Dalam 2 Korintus 11:24-25 kita menemukan
angka-angka, antara lain:
Angka 3 (TIGA), menunjuk;
pengalaman Yesus di dalam tanda kematian dan kebangkitan-Nya,
berarti; mati terhadap dosa dan hidup untuk kebenaran bagi Allah.
Kegunaan
pengalaman kematian dan kebangkitan Yesus Kristus:
1.
Supaya jangan goyah manakala “didera dan dipukuli”.
Memang, apabila
pukulan itu datang bertubi-tubi silih berganti membuat seseorang menjadi goyah,
itu sudah pasti, tetapi dengan pengalaman kematian dan kebangkitan Yesus, kita
kuat, tidak goyah.
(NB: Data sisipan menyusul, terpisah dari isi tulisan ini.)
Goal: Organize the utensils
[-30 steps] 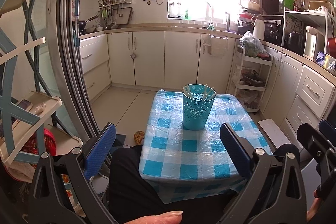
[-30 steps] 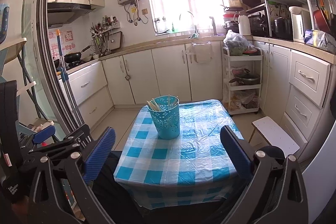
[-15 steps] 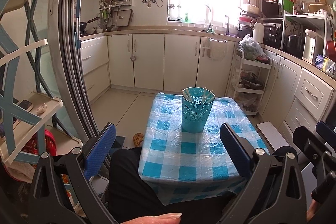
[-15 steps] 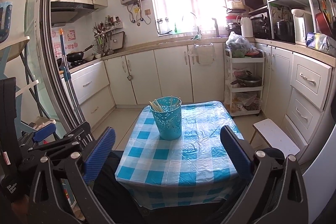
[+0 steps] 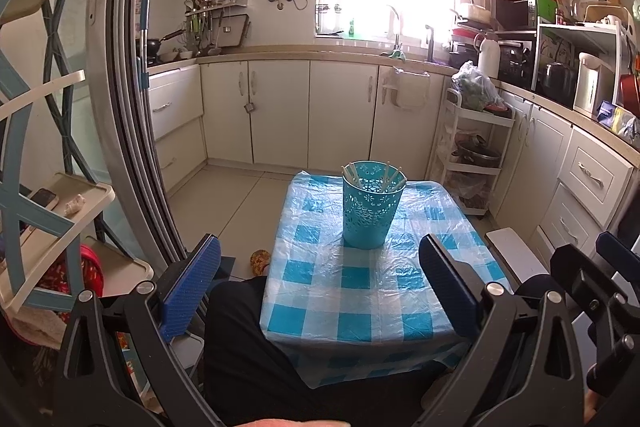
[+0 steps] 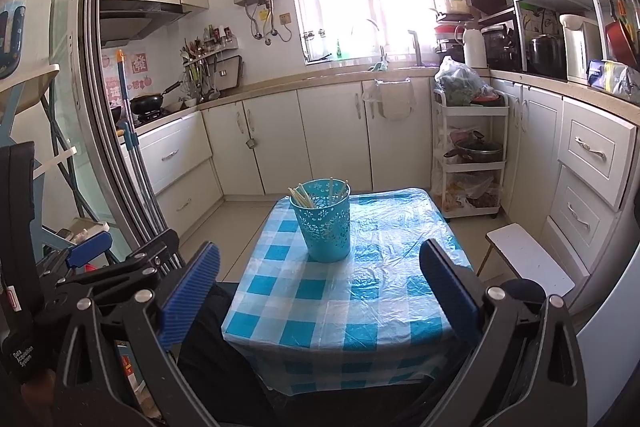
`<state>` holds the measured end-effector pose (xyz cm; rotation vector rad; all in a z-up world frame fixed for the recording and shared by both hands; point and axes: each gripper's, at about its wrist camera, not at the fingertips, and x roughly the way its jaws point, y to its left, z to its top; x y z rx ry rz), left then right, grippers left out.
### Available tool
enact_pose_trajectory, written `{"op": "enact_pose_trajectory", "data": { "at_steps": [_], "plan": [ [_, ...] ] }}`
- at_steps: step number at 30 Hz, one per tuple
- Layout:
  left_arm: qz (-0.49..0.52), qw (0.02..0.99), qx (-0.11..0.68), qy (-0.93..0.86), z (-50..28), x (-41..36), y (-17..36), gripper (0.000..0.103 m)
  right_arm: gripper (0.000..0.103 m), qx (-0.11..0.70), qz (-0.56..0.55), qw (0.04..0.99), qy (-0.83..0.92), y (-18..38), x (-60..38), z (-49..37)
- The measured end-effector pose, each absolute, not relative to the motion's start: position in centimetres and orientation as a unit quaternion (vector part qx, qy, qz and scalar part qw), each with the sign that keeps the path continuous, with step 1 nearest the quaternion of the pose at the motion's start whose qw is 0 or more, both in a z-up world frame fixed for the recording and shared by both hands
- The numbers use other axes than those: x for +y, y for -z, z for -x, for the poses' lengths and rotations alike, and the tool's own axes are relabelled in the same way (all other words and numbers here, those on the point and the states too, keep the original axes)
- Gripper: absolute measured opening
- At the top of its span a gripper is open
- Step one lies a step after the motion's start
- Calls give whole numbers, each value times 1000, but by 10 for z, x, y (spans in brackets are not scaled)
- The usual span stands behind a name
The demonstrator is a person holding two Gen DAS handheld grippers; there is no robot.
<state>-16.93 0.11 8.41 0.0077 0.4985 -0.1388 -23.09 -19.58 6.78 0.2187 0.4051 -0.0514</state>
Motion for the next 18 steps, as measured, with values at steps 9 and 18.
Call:
{"op": "enact_pose_trajectory", "data": {
  "at_steps": [9, 18],
  "plan": [
    [-8, 965, 250, 78, 161, -1, -72, 95, 96, 212, -111, 971, 24, -63, -196, 224],
    [-14, 950, 304, 73, 129, -8, -43, 95, 96, 250, -129, 959, 36, -39, -213, 191]
  ]
}}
Saya tahu, banyak pukulan penderitaan yang kita terima
bertubi-tubi silih berganti, itu yang membuat seseorang menjadi goyah, tetapi
dengan pengalaman kematian dan kebangkitan Yesus, kita kuat, tidak goyah.
Tidak ada seorang
pun yang bisa membuat dirinya kuat, tidak goyah, dengan kekuatannya, dengan
pengertiannya, dengan kemampuannya, selain pengalaman Yesus di dalam tanda kematian
dan kebangkitan-Nya.
2. Supaya
jangan goyah manakala “mengalami kapal
karam”.
Memang ketika kapal
(bahtera) kehidupan kita ini berbeban berat, serta menghadapi angin ribut yang
kencang, maka kehidupan kita ini -- kapal
(bahtera) kehidupan kita ini -- akan mengalami karam. Itu tidak bisa
dipungkiri.
Beban berat, angin
yang kencang meniup, diombang-ambingkan sampai akhirnya kapal itu bisa karam.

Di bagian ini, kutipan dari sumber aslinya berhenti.